The government used Ksh58 billion from the Railway Development Levy Fund (RDLF) to settle arrears due to oil marketing companies. According to a new report from the auditor general, the government used money set aside for the development and maintenance of the standard gauge railway to pay oil markets in the financial year ending June 2024. The auditor general has revealed that the RDLF, which is domiciled within the Ministry of Transport, lent the State Department for Petroleum Ksh58 billion to settle debt owed to oil marketers. An act that, as Auditor General Nancy Gathungu noted in the National Government Funds 2023-2024 report, is against the Petroleum Development Fund Act of 1991. National Youth Service graduates riding the Madaraka Express Passenger Service train from Suswa station in Narok County to Mombasa, September 4, 2024.

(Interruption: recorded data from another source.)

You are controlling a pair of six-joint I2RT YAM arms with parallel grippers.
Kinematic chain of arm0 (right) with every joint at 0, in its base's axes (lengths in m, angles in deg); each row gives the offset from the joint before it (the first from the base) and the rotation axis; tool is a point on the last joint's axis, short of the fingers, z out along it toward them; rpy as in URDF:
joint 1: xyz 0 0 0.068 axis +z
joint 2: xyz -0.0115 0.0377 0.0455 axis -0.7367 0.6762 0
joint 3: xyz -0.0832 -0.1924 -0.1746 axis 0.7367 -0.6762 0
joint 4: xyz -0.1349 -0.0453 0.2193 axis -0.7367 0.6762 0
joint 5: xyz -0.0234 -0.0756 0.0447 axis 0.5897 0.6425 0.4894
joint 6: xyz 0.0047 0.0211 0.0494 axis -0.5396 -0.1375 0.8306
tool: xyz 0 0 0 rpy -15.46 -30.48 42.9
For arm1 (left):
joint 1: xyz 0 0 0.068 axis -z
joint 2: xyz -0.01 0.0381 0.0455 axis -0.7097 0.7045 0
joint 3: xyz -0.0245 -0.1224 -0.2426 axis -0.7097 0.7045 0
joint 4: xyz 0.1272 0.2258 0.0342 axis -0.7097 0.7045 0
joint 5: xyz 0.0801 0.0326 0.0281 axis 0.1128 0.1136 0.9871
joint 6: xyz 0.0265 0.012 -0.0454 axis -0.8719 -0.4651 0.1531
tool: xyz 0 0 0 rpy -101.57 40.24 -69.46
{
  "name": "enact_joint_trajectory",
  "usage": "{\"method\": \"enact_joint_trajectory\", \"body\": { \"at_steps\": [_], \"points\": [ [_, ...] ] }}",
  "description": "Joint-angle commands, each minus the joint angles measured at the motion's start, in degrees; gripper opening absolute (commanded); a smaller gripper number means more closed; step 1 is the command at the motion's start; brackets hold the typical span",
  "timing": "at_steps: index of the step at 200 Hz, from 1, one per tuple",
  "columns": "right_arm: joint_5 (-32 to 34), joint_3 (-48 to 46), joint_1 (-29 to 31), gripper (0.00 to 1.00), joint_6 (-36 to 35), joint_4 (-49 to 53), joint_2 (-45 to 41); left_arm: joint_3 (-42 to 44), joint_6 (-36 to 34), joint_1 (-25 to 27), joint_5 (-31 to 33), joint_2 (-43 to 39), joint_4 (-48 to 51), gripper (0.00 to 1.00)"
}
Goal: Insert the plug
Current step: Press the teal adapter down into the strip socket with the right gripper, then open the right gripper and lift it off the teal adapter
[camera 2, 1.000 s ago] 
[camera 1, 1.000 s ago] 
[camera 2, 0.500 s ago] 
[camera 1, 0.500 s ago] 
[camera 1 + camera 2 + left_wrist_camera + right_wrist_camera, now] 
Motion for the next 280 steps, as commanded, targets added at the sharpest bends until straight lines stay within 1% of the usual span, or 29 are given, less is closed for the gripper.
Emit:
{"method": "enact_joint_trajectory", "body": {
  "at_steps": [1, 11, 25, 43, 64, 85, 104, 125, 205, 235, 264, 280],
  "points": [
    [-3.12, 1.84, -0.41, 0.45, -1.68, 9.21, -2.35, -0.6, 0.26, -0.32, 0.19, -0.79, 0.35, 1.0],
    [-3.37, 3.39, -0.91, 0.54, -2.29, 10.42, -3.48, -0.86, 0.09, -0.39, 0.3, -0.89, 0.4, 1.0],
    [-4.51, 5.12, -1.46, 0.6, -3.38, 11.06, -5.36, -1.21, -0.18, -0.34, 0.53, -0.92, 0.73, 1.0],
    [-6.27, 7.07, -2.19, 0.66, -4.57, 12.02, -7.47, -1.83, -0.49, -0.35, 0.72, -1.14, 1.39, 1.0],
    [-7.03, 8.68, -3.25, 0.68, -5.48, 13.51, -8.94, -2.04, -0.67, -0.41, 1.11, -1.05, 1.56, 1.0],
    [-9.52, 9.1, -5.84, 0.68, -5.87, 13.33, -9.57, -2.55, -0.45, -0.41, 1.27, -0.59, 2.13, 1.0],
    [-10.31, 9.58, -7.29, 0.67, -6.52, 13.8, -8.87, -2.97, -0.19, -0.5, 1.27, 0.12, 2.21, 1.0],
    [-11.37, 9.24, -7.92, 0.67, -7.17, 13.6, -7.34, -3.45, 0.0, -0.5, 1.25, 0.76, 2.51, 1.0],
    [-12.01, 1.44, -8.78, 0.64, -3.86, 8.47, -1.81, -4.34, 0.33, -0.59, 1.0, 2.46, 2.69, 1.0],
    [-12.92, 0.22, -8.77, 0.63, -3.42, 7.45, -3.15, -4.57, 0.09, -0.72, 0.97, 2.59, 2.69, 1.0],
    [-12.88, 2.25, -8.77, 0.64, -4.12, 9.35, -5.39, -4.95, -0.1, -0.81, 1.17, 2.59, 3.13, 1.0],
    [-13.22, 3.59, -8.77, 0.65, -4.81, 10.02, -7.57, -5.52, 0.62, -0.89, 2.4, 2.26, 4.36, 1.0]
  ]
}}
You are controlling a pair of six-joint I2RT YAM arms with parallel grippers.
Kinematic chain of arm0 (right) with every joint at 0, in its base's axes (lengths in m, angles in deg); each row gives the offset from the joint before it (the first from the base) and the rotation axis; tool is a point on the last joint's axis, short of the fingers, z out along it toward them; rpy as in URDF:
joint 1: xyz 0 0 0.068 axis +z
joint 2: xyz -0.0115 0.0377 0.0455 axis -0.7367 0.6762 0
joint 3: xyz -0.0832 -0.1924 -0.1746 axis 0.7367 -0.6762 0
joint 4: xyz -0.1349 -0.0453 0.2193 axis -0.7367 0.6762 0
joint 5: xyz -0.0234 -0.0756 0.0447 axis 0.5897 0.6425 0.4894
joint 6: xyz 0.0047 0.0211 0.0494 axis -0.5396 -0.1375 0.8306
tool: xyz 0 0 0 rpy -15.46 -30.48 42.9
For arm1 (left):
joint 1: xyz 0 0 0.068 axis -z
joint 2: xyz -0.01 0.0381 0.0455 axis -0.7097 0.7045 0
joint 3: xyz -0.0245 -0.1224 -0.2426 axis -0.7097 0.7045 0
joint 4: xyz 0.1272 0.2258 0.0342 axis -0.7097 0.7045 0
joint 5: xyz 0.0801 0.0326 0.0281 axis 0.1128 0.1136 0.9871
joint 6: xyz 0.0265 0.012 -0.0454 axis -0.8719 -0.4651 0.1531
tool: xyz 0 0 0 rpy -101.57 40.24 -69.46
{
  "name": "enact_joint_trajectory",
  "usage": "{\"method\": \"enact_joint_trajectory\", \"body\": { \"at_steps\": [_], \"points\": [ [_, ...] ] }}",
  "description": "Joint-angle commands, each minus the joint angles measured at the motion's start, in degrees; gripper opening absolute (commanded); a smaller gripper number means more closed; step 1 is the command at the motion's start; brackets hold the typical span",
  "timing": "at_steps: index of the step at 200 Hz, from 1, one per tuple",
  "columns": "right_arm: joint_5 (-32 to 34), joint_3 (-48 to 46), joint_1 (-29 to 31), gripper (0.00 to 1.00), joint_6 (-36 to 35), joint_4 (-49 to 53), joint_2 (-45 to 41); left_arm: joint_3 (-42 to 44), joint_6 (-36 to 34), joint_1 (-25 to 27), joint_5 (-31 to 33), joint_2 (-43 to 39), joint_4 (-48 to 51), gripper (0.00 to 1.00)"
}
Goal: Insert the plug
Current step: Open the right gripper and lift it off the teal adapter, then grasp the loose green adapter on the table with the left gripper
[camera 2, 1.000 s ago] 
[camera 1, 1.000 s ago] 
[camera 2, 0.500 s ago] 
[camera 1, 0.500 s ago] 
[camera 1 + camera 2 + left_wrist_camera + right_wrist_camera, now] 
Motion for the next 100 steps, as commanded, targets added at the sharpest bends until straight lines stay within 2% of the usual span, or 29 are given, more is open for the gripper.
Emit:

Photo Kenya Railways "The report notes an irregular borrowing of Ksh58,279,451,755 from the Railway Development Levy Fund (RDLF) and State Department for Petroleum to settle arrears due to oil marketing companies, which is contrary to the Petroleum Development Fund Act, 1991," Gathungu said. The Railway Development Levy Fund (RDLF) is a funding mechanism established to support the development and maintenance of the railway infrastructure, particularly the SGR. The main source of revenue for the RDF is the Railway Development Levy (RDL), a tax of 2 per cent imposed on imported goods.
Conversely, the Petroleum Development Fund (PDF), established under the Petroleum Development Fund Act of 1991, was created to support the development of common facilities for the distribution or testing of oil products and matters related to the improvement of the oil industry.
The PDF is funded through the Petroleum Development Levy, which is imposed on petroleum fuel.